Pitching Arm Injuries: What to Do When a Pitcher Gets a Sore Arm
Here are some common causes of pitching arm injuries that can also affect pitching velocity and control:
- Poor pitching mechanics
- Lack of conditioning or doing the wrong workout
- Weight lifting
- Overuse throwing
- Lack of proper warm-up
- Not throwing enough pitches in practice to keep the pitcher “fit to pitch” for games
Arm Pain Can Affect Pitching Performance
Parents should be very concerned if their son has a sore arm. They should not take it lightly as it is an indication that the body is being stressed.
Other causes of a sore arm may include the towel drill and long toss. The towel drill causes the pitcher to force his throwing arm to full extension, which puts tremendous force on the throwing elbow. And, recent studies have proven that long toss increases stress to the throwing elbow.
Stretching Before Pitching Leads to Arm Stress
In 2004, a study came out that proved why stretching before pitching or throwing increases arm stress and reduces velocity. So arm stretches and even lower body stretches are not recommended. Pitchers are much better off doing an active warm-up instead of stretching and holding their arms or legs in a stretched position.

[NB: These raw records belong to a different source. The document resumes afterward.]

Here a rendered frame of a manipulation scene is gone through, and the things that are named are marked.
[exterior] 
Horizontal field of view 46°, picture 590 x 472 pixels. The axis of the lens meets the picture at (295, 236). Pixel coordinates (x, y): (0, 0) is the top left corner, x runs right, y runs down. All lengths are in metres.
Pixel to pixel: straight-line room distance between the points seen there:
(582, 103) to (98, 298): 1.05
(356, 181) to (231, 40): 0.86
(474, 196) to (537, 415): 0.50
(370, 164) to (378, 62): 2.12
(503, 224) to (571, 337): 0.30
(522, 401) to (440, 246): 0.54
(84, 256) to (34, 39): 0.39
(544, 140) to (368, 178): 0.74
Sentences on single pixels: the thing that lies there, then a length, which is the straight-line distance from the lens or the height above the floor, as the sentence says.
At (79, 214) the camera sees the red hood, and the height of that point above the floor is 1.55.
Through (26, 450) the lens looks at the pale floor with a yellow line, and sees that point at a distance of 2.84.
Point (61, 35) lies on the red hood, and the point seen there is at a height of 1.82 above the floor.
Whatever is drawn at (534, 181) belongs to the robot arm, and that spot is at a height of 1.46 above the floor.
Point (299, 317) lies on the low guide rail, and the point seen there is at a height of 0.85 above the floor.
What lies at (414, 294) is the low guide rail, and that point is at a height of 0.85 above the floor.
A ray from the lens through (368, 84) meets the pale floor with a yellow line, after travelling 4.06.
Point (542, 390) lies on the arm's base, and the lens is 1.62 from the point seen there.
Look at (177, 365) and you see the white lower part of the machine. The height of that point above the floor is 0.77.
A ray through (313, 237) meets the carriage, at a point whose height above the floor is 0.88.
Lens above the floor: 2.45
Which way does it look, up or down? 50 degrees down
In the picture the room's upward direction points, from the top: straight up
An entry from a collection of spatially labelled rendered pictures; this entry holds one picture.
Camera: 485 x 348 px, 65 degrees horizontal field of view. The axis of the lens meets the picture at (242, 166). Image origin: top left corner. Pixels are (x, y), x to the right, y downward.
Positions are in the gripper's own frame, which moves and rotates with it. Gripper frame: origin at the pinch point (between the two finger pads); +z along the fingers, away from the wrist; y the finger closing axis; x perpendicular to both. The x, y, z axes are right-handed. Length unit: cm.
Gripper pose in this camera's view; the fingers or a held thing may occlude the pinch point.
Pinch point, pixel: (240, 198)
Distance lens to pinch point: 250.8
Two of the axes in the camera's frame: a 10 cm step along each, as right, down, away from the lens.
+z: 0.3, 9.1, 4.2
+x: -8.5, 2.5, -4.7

Visit a Sports Medicine Doctor
What then should a parent do if their son complains of a sore arm? Should the parent immediately take him to a doctor? Not necessarily. In most cases, if this is the first time a sore arm has developed, a doctor may not be necessary. The doctor in most first time cases will just tell the pitcher to take a week or 10 days off from throwing. That makes sense, however the doctor will not usually know what caused the sore arm.
If the pitcher has experienced a sore arm before or has complained of sharp pain, he should immediately seek the advice of a sports medicine doctor who has experience with pitching arms. And depending on the diagnosis, a second opinion may be warranted, especially if surgery is advised.

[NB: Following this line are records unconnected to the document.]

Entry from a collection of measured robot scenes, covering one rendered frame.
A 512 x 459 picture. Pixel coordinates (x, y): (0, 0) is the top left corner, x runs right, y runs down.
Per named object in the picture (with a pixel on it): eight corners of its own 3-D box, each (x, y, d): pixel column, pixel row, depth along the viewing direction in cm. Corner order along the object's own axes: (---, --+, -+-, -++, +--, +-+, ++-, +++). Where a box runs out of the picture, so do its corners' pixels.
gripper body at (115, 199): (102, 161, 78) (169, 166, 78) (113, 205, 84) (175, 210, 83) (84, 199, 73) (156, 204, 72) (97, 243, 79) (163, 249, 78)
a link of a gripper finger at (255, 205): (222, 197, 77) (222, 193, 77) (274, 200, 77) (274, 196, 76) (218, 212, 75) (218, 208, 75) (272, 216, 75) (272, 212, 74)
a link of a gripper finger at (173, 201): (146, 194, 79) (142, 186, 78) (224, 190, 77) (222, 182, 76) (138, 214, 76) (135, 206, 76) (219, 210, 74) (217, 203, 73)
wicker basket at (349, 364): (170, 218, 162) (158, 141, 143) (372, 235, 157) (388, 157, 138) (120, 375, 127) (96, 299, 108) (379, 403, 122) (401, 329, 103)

When it comes to Little League pitchers, most arm injuries are to the throwing elbow because most Little League pitchers do not develop enough force to create a shoulder problem.
Here are some steps parents can take to help their sons reduce the risk of an arm injury:
- Develop proper throwing mechanics so that he is using his body, and not just the arm, to develop force
- Use a proper full body warm-up before throwing, don’t just focus on the arm
- Stop the towel drill
- Reduce any long toss to off-season only
- Don’t stretch before throwing or pitching, instead do an active full body warm-up
- Have at least one, if not two, bullpen sessions in between games to make mechanical adjustments
- Throw all bullpens at game intensity so the body and arm are conditioned for the game
- Limit the number of pitches early in the season
- Build up the number of pitches in practice so the body and arm are ready for the game
- Insure proper recovery time between games to avoid overuse throwing
- Focus on explosive full body exercises instead of lots of weight training
Parents should learn as much as they can about throwing mechanics. This gives them the chance to videotape so they can recognize the common throwing faults that not only create sore arms but limit velocity and control, such as moving the body too slow, hesitating in the balance position, striding too short, breaking the hands too high and too early and not using their lower body to create momentum into a long stride.